Starting at the first line of the data below, retype every line up to and including the one containing "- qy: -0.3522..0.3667".

++++ Given information ++++

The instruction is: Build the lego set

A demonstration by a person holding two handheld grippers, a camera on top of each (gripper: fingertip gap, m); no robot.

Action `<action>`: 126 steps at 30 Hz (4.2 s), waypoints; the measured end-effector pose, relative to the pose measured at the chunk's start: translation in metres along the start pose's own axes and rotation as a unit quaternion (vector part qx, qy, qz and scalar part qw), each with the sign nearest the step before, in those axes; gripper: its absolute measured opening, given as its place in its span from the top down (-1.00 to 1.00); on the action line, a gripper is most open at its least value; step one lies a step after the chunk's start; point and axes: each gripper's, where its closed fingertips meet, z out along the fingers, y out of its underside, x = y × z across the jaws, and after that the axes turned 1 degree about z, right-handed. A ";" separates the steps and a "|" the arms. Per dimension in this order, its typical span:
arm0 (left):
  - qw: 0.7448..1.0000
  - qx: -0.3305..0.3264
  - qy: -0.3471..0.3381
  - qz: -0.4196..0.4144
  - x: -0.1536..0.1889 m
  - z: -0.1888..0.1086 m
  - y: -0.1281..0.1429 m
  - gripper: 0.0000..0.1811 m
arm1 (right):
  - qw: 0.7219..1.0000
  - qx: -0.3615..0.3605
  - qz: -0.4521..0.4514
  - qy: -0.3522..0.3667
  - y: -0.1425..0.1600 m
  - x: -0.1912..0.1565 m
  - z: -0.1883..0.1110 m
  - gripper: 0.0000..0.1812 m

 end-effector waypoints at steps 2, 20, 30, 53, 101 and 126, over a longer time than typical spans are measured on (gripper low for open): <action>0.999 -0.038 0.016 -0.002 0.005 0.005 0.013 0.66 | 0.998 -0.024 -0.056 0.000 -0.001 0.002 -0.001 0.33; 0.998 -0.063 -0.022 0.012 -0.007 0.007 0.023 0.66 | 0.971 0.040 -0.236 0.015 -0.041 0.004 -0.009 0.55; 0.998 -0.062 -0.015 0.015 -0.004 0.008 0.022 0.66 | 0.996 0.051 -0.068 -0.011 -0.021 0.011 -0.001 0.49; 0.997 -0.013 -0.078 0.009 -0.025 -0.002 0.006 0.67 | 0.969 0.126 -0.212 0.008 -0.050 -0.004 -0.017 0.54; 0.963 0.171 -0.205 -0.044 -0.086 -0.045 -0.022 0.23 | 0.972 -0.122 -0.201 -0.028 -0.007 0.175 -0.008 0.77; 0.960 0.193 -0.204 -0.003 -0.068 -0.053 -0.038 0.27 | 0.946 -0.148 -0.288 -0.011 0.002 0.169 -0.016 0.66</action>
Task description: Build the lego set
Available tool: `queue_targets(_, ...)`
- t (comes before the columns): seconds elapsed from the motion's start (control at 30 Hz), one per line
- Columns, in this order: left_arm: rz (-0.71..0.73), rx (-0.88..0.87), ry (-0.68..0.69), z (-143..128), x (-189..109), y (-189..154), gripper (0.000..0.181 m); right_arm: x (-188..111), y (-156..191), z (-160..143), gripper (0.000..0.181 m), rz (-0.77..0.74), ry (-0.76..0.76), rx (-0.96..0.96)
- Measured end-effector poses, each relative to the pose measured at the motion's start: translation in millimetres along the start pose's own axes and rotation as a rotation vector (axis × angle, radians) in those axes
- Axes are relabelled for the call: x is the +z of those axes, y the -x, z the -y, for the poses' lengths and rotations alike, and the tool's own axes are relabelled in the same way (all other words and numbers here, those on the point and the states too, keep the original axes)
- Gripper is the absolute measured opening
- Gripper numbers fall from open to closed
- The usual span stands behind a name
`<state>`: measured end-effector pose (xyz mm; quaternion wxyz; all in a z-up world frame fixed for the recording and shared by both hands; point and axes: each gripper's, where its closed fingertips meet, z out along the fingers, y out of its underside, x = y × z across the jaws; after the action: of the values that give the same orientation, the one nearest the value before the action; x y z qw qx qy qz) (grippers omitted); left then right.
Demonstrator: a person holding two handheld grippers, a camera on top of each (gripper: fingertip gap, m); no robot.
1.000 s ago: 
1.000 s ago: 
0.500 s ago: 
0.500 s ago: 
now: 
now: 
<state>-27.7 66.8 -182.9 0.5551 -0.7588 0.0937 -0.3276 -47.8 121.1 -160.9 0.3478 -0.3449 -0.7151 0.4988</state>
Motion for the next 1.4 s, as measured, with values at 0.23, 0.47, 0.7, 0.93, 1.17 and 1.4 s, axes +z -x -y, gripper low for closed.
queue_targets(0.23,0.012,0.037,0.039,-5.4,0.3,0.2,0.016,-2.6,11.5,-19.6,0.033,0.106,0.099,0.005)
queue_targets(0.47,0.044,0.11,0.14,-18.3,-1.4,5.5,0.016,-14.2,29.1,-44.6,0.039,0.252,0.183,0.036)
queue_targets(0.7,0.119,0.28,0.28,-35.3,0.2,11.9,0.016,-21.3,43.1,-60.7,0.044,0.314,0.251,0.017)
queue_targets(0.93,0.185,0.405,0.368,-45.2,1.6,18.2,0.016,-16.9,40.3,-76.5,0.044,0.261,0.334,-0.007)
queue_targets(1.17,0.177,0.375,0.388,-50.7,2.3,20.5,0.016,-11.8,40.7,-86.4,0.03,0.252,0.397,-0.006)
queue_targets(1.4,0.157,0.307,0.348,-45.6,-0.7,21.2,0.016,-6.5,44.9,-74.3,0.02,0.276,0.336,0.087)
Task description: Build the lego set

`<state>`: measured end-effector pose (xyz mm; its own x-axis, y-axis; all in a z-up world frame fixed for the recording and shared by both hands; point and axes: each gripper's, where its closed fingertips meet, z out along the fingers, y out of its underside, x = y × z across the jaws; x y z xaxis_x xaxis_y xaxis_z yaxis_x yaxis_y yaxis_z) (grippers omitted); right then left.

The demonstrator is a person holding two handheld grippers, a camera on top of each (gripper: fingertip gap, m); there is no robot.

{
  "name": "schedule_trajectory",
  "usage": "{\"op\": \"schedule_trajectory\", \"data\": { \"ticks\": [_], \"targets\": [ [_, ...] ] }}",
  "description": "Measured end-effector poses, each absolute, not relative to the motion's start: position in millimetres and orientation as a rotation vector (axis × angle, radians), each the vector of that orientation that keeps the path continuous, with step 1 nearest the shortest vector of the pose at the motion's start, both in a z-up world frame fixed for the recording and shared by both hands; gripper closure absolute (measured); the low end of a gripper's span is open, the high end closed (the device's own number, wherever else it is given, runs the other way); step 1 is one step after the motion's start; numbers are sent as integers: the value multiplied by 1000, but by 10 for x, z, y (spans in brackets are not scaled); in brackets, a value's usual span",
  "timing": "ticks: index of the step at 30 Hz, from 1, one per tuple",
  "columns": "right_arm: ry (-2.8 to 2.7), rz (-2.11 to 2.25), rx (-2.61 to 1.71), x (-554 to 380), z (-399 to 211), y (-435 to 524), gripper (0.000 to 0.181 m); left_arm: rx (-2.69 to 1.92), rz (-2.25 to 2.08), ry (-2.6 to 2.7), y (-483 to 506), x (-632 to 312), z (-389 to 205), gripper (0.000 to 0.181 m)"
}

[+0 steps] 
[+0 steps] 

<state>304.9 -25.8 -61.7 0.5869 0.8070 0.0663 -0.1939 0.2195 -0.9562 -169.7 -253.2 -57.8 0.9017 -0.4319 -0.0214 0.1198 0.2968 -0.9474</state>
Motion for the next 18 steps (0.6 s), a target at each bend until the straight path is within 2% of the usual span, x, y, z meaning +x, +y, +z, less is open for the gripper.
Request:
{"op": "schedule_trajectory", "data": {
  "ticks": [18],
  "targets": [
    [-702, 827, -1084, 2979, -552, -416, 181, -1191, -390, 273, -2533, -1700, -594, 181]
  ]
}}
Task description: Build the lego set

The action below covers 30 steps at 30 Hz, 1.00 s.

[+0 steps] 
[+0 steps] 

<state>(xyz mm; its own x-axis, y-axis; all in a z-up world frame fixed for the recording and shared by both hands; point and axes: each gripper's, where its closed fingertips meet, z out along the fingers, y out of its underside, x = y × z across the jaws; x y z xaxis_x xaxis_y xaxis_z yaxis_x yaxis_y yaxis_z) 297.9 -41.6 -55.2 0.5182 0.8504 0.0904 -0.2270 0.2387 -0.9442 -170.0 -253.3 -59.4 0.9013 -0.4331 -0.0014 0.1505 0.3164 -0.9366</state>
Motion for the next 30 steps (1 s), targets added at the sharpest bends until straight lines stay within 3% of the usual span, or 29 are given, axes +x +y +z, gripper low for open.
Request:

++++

Written solution -
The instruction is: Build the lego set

A demonstration by a person holding two handheld grippers, a camera on top of each (gripper: fingertip gap, m); no robot.

Action `<action>`: 126 steps at 30 Hz (4.2 s), waypoints; the measured end-effector pose, relative to the pose measured at the chunk's start: translation in metres along the start pose's own axes and rotation as a unit quaternion (vector part qx, qy, qz and scalar part qw), each with the sign nearest the step before, in those axes; gripper: its absolute measured opening, given as its place in its span from the top down (-1.00 to 1.00); on the action line, a gripper is most open at its least value; step one lies a step after the chunk's start; point and axes: each gripper's, where its closed fingertips meet, z out along the fingers, y out of its underside, x = y × z across the jaws, and after that the axes turned 1 degree about z, right-handed. A ";" separates the steps and a "|" the arms. Per dimension in this order, its typical span:
arm0 (left):
  - qw: 0.7448..1.0000
  - qx: -0.3305..0.3264
  - qy: -0.3471..0.3381
  - qz: -0.4196..0.4144
  - x: -0.1536..0.1889 m
  - z: -0.1888..0.1086 m
  - y: -0.1281..0.1429 m
  - gripper: 0.0000..0.1811 m
arm1 (right):
  - qw: 0.7219..1.0000
  - qx: -0.3615..0.3605
  - qz: -0.4521..0.4514
  - qy: -0.3522..0.3667

No part of the exercise remains unanswered.